Die anhaltende Erfolgsgeschichte: Australiens Wirtschaft nach zwei goldenen Dekaden immer noch im Vormarsch – aber es lauern auch Gefahren.

Heribert Dieter
Heiß begehrt. Chinas Energiehunger verlangt nach australischer Kohle, schafft aber auch Abhängigkeiten.
Heiß begehrt. Chinas Energiehunger verlangt nach australischer Kohle, schafft aber auch Abhängigkeiten.Foto: dapd

Die Wirtschaft des fünften Kontinents hat in den vergangenen zwei Dekaden eine stürmische Wachstumsphase erlebt. Zu Beginn der 1990er Jahre war dies nur von wenigen Beobachtern erwartet worden. Australien kämpfte – ähnlich wie Europa heute – mit den Folgen eines Kreditbooms und schien vor einer ungewissen Zukunft zu stehen. Doch eine geschickte Wirtschafts- und Fiskalpolitik, der anhaltende Zustrom von ausländischem Kapital und das hohe Preisniveau für Australiens Rohstoffexporte haben dem Land einen Boom beschert, der auch durch die Krisen der letzten Jahre nicht unterbrochen worden ist.

Heute gehört Australiens Wirtschaft zu den Erfolgsgeschichten unter den entwickelten Volkswirtschaften. Exporte und privater Verbrauch sind hoch, und das Vertrauen vieler Australier auf eine Fortsetzung der positiven wirtschaftlichen Entwicklung ungebrochen. Dies überrascht nicht: Wirtschaftskrisen kennt die Generation der Zwanzig- bis Dreißigjährigen nur aus den Geschichtsbüchern oder den Auslandsnachrichten. Allenfalls beschäftigen diese Generation die Nebenwirkungen des Erfolgs, etwa die auch im internationalen Vergleich sehr hohen Preise für Wohnimmobilien.

Von 1999 bis 2012 wuchs die australische Wirtschaft im Schnitt um 3,1 Prozent im Jahr, während die gegenwärtig so erfolgreiche deutsche Volkswirtschaft im gleichen Zeitraum nur ein relativ mageres Wachstum von 1,3 Prozent pro Jahr aufwies. Im Krisenjahr 2009 schrumpfte die deutsche Wirtschaft um 5,1 Prozent, während die australische um 1,5 Prozent wuchs. In der Organisation für wirtschaftliche Zusammenarbeit und Entwicklung, der OECD, wies 2009 nur Polen eine etwas positivere Entwicklung auf.

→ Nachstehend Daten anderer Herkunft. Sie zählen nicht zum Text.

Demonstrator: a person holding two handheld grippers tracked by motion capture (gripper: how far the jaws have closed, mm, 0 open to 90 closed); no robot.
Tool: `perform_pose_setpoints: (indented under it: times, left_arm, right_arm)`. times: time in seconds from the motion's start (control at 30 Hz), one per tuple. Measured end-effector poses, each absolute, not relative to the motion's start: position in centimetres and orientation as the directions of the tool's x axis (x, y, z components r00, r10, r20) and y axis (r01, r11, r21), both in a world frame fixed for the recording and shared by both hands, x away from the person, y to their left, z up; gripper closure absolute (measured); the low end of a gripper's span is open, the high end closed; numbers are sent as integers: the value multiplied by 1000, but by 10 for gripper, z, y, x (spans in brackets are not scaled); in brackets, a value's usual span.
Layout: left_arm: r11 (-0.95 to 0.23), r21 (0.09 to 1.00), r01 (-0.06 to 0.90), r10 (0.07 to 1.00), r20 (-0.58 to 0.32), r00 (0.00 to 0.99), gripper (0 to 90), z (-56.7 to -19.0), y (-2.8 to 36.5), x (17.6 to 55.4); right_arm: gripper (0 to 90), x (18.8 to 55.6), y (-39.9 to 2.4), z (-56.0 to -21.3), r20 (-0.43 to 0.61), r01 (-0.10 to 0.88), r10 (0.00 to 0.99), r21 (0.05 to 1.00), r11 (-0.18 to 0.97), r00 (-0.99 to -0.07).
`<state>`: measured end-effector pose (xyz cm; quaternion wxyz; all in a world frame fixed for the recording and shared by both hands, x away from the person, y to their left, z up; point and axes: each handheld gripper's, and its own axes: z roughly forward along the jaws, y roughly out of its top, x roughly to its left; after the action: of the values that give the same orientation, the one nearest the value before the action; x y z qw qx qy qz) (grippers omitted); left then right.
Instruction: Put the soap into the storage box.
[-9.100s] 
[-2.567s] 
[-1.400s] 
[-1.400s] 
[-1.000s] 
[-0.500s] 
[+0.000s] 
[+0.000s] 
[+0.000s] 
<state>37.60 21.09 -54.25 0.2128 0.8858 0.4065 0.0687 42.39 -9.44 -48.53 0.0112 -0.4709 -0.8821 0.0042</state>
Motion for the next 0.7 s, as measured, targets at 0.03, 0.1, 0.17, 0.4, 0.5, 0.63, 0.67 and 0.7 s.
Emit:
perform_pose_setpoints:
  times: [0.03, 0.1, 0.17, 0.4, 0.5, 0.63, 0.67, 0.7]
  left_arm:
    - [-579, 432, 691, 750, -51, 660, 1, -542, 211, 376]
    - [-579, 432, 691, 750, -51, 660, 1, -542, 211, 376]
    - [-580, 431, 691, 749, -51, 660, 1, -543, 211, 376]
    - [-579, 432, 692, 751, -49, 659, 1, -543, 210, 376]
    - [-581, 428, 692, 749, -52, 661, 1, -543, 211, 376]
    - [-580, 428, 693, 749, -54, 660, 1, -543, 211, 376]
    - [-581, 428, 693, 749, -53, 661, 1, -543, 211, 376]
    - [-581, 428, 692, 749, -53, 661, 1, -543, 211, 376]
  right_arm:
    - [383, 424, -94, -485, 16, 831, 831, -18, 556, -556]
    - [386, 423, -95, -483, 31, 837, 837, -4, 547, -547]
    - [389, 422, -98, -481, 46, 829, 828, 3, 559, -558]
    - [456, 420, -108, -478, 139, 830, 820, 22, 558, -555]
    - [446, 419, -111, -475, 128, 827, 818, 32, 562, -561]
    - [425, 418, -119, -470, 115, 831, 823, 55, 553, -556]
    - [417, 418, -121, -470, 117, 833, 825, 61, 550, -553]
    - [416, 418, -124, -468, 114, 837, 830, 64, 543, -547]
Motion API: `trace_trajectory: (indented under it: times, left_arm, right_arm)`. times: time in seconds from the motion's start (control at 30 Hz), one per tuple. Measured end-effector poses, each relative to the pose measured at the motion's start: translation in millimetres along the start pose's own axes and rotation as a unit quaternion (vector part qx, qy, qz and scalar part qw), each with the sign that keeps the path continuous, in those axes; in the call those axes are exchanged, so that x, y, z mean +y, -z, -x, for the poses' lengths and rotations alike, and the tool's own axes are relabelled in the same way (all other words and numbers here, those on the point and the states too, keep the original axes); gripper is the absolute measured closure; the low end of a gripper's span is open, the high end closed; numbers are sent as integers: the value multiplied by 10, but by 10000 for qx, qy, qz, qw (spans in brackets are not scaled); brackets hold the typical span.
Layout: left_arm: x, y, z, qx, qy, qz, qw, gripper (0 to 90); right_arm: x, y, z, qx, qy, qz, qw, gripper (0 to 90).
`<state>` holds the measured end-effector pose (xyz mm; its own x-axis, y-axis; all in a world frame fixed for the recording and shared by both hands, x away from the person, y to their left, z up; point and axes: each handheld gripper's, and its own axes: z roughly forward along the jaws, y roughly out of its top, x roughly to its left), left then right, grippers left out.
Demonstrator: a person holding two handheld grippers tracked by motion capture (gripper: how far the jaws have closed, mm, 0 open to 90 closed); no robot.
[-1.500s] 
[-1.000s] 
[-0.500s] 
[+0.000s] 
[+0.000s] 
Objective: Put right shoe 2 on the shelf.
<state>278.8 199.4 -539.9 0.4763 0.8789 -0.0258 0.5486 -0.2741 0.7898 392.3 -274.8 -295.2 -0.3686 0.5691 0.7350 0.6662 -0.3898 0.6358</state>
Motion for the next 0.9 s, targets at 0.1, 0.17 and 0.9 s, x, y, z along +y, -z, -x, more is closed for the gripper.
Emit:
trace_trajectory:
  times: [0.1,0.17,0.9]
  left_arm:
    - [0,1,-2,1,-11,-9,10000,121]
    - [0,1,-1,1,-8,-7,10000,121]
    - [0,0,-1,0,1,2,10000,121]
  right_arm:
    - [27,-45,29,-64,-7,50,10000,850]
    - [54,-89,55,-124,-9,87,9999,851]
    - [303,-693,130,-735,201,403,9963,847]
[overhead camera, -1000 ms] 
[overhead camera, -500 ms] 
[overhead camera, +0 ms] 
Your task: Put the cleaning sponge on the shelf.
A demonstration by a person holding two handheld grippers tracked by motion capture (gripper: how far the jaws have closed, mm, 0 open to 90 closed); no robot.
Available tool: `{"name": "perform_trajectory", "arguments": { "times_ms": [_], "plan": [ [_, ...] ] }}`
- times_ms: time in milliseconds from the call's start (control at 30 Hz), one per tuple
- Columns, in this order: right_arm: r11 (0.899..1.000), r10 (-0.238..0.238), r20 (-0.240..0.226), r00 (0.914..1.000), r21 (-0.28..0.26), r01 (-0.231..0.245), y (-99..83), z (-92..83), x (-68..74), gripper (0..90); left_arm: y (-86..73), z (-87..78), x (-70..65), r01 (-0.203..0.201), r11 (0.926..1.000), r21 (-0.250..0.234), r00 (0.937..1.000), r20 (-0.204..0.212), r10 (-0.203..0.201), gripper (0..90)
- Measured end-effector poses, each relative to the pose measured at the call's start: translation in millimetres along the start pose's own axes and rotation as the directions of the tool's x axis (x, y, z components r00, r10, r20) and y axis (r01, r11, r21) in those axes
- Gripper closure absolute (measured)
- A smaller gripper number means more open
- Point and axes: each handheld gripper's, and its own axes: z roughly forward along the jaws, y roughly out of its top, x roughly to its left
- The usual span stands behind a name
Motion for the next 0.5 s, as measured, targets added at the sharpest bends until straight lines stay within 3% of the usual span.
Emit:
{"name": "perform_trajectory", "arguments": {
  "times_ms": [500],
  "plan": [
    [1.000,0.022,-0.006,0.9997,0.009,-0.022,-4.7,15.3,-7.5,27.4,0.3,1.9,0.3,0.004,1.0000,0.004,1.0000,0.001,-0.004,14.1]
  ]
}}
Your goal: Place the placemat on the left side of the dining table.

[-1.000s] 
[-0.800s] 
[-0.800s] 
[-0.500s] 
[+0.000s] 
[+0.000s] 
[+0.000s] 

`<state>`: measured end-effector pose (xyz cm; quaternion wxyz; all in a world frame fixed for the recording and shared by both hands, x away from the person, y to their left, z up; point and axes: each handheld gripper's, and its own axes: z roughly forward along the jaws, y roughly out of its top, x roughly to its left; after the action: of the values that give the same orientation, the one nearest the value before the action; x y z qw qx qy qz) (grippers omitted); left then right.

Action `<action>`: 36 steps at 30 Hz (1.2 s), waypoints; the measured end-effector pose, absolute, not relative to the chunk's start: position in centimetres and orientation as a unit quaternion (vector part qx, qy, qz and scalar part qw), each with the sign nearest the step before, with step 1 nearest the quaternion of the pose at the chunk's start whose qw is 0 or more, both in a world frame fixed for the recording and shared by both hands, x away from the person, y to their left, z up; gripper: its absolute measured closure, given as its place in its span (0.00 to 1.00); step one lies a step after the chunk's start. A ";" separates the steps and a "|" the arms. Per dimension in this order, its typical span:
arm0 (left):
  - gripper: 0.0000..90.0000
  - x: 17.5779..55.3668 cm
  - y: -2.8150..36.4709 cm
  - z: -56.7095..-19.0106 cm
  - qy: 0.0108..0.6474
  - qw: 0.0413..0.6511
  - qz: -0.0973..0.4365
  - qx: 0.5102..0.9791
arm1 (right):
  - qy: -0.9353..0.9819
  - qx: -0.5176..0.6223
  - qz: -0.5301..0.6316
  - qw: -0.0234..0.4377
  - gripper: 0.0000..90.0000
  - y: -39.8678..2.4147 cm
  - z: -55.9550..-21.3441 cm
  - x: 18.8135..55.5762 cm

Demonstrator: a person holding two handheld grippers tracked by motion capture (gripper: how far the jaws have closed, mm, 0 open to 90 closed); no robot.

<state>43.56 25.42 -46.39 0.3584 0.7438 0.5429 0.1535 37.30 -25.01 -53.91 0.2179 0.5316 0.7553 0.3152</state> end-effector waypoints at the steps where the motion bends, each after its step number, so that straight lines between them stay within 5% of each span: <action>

In den beiden Jahrzehnten seit der letzten Krise hat Australien von einer Kombination günstiger Entwicklungen auf den Weltmärkten, anhaltend hoher privater Nachfrage und nachhaltiger Fiskal- und Wirtschaftspolitik profitiert. Besonders beeindruckt – vor dem Hintergrund der Staatsschuldenkrisen in Europa, den USA und Japan – das überaus niedrige Niveau der australischen Staatsschulden. Im Jahr 2008 belief sich die gesamte australische Staatsverschuldung auf 13,8 Prozent der Wirtschaftsleistung, minimal niedriger als die Neuverschuldung Irlands im Jahr 2009, die sich auf 13,9 Prozent belief.

Australien gehört zu den wenigen Volkswirtschaften in der OECD, die es geschafft haben, nachhaltiges Wachstum mit solider Fiskalpolitik zu verbinden. Das Beispiel Australien widerlegt die in Europa häufig geäußerte Behauptung, nur durch immer neue Staatsausgaben ließe sich Wirtschaftswachstum schaffen. Wachstum und solide Staatsfinanzen sind in Australien zwei Seiten der gleichen Medaille. Die zweite Säule des australischen Booms ist die Rohstoffindustrie. Der fünfte Kontinent verfügt über eine Vielzahl von agrarischen und mineralischen Rohstoffen, für die auf den Weltmärkten eine große Nachfrage zu verzeichnen war. Insbesondere der wirtschaftliche Aufstieg Chinas hat sich für die Rohstoffindustrie Australiens als Segen erwiesen.

Ob Steinkohle, Eisenerz, Bauxit, Nickel, Zink oder Uran: Australien verfügt über ergiebige und in der Regel leicht zu erschließende Lagerstätten. Allein die Exporte mineralischer Rohstoffe verschafften der australischen Volkswirtschaft im Rechnungsjahr 2011/12 Einnahmen von rund 200 Mrd. australischen Dollar, nach gegenwärtigem Wechselkurs rund 150 Mrd. Euro.

Die dritte Säule war und bleibt der Immobilienboom, vor allem in den Großstädten. In Sydney und Melbourne haben die Immobilienpreise inzwischen ein astronomisches Niveau erreicht. Neubauprojekte in keinesfalls exklusiven Stadtteilen von Sydney werden aktuell zu Quadratmeterpreisen von 11 000 Dollar, d.h. etwa 8500 Euro, angeboten. In Australien gehört es heute in allen Schichten zum guten Ton, bei privaten Einladungen vor allem über die neuesten Entwicklungen im Immobiliensektor zu sprechen. Dabei geht es zum einen um die Steigerung des Wertes der eigenen, selbst genutzten Immobilie, aber auch um die Anschaffung von Apartments zu Investitionszwecken.